Aperture size is calculated by f/N, f being the focal length of the camera. N is the number that you choose on the camera to determine aperture size. In low-light situations where you have movement that you want to freeze you are going to want to choose the smallest f-number you can on your camera. This will allow you to take in as much light as you can for the chosen exposure time. The side effect will be an out of focus background, just how out of focus depends on the f-number chosen and the distance of the background from the subject.
If you are in high light situations or you have adequate light and want to maintain a greater DOF then you can decrease the aperture size by choosing a larger f-number. Remember not as much light will get in per unit time with a smaller aperture but in well lit aquariums you can get away with this smaller aperture size.
The key to picking an f-number is remembering whatever you choose the aperture size will be it's reciprocal. IE f-number 2 is actually f/2 so that is a larger aperture size than f-number 16 = f/16
As mentioned by reefrunner69 you can further enhance your picture taking skills by toying with the EV value on your camera. This is the exposure value like it's name suggests is a way of changing the way your camera exposes images. First I will talk about the case where a light source causes your subject to be UNDEREXPOSED (subject is too dark). In this case you will want to choose a + EV value to compensate and make the subject brighter. In the case where your subject is OVEREXPOSED (subject is too bright) you will want to choose a - EV value to compensate. This wont necessarily help with there not being adequate light in the aquarium but it can help when reflection of light off the sand causes a ground dwelling fish to be underexposed.
If you have increased your aperture as big as you can get it (small f-number) and toyed with the EVs and haven't been able to capture that shot of an active fish you have another option. Digital cameras have another way of adjusting in low-light conditions. It's been brought up a little here and that's called the ISO setting. Generally you want to keep your camera on the LOWEST ISO setting you have, because this allows you to take the best quality pictures. When you bump up the ISO number, you are in effect making the millions of optical sensors in your camera more sensitive. The more sensitive these sensors become the more noise will be evident in your images.
This is where the recommendation of taking LOTS of pictures comes into play. Different cameras respond to the same ISO settings differently. For example, ISO 200 on my camera may introduce the same amount of noise into an image as ISO 800 on a different brand camera. By taking pictures and toying with the ISO settings you can see how high you can set your ISO to before it introduces too much noise for your liking.

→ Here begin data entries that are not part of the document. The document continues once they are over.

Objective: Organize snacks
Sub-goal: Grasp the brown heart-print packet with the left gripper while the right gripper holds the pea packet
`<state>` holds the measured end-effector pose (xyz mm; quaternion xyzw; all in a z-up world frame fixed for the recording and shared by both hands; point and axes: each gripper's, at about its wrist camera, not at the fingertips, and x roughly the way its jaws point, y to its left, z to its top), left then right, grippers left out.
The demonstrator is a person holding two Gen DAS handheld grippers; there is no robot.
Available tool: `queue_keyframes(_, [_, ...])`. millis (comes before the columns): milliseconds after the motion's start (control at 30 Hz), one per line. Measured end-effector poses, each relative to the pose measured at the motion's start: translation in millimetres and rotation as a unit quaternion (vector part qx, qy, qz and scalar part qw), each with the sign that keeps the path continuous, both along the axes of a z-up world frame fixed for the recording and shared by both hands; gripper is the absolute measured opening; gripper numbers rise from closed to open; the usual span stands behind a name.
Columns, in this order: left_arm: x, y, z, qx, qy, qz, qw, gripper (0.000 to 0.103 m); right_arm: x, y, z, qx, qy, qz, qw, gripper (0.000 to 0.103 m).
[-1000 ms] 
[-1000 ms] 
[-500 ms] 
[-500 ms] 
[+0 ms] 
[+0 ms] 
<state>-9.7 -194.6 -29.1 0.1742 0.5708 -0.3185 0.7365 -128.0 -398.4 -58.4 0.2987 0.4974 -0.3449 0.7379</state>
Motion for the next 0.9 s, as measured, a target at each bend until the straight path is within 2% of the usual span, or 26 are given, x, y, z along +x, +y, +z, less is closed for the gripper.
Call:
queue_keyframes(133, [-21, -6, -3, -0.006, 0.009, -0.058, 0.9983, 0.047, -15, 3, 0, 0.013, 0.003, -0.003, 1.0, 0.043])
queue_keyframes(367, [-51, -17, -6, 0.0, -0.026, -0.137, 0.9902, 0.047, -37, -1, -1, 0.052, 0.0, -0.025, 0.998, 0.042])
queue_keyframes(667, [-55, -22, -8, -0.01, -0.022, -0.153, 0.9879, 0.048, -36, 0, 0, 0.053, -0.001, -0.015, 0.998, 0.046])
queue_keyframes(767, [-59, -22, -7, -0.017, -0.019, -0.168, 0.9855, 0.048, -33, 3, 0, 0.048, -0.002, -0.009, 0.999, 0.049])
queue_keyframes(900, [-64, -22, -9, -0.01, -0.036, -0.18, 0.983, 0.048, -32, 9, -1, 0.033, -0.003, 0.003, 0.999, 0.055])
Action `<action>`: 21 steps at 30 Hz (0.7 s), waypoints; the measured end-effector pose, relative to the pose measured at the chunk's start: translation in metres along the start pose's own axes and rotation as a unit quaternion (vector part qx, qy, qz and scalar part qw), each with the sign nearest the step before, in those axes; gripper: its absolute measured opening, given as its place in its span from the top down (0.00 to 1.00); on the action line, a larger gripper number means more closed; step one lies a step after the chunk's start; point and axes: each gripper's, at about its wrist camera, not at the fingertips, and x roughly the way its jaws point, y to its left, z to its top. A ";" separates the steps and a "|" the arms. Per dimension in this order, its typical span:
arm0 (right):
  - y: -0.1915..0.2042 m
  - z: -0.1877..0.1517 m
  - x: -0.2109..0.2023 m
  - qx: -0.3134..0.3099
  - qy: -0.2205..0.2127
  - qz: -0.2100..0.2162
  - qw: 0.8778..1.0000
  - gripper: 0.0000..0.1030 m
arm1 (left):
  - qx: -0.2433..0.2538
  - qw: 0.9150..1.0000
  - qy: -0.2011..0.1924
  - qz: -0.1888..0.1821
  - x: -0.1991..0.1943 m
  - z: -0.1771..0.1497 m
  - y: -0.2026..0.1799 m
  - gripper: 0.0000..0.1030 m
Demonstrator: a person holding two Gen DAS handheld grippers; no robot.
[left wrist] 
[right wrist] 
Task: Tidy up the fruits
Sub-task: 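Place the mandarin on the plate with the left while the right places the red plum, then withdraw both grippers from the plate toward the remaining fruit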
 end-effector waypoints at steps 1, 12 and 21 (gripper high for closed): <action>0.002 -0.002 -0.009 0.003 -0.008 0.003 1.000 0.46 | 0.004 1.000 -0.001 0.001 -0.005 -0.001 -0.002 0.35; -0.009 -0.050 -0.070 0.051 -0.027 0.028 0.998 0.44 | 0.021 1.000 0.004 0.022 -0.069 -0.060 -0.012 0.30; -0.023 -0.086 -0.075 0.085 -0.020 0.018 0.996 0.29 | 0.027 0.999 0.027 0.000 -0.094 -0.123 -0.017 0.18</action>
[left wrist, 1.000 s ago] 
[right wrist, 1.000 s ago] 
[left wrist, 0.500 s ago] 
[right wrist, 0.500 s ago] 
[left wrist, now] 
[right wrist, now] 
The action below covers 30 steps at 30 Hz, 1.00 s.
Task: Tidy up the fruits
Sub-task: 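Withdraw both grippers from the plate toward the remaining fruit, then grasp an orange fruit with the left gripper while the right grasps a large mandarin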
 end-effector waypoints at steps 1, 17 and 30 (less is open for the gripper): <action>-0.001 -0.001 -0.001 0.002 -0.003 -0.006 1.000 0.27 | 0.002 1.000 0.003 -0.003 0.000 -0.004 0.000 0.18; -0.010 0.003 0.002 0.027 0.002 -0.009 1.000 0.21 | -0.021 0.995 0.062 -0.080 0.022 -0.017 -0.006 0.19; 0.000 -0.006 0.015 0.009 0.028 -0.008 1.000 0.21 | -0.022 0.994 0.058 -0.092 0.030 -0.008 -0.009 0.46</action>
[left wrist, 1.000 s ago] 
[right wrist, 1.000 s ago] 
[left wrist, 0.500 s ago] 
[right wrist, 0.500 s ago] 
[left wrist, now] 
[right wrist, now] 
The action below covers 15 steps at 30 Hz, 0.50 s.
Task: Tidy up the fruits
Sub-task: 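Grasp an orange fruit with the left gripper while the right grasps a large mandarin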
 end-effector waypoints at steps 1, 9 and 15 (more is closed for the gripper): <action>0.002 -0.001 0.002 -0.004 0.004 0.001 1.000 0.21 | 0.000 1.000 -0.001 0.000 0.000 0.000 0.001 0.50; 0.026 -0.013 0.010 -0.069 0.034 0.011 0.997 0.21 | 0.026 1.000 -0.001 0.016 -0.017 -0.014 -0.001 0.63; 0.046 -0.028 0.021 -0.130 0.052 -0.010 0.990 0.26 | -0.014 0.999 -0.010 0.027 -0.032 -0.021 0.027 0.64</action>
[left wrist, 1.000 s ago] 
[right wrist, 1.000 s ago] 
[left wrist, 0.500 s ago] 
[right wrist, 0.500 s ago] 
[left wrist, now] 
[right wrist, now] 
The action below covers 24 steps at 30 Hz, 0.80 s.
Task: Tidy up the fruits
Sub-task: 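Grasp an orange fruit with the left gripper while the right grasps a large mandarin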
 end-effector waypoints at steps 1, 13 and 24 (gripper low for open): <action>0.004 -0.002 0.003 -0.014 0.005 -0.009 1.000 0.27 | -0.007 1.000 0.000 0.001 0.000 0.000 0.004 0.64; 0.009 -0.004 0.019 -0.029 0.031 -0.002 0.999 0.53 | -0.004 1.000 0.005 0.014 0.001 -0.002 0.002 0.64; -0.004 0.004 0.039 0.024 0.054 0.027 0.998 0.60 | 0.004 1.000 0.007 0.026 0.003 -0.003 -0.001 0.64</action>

If you have to go with a high ISO don't be discouraged, there is software that can help reduce noise in images, and techniques that can be done in Photoshop to reduce noise as well. (Besides using the reduce noise filter)
Now to put all this together to take those perfect shots of your fish. If you have some highly active fish like a danio you are going to want to have a fast shutter speed to effectively 'freeze' them in the picture. Play with varying combinations of aperture size, ISO settings, exposure values, and shutter speeds to take a picture you like. I can't tell you what exact settings will work best for your aqarium shots because as I said earlier all cameras are different, and your lighting will more than likely be different than mine. However if you want I can help steer you in the right direction so you can start taking those breath taking shots. I may be a newbie to FW
aquariums, but I know my fair share about digital photography and would love to help fellow members out since I will undoubtedly be requiring assitance from you.
Let me know if any of this is hard to understand or needs better explanation I wrote this a little tired with little proof reading. If there is enough interest I can probably have a thread where I can answer more photography based questions, or setup a time where I can host a chat on instant messenger and answer questions in realtime. This just covered some of the basics of photography.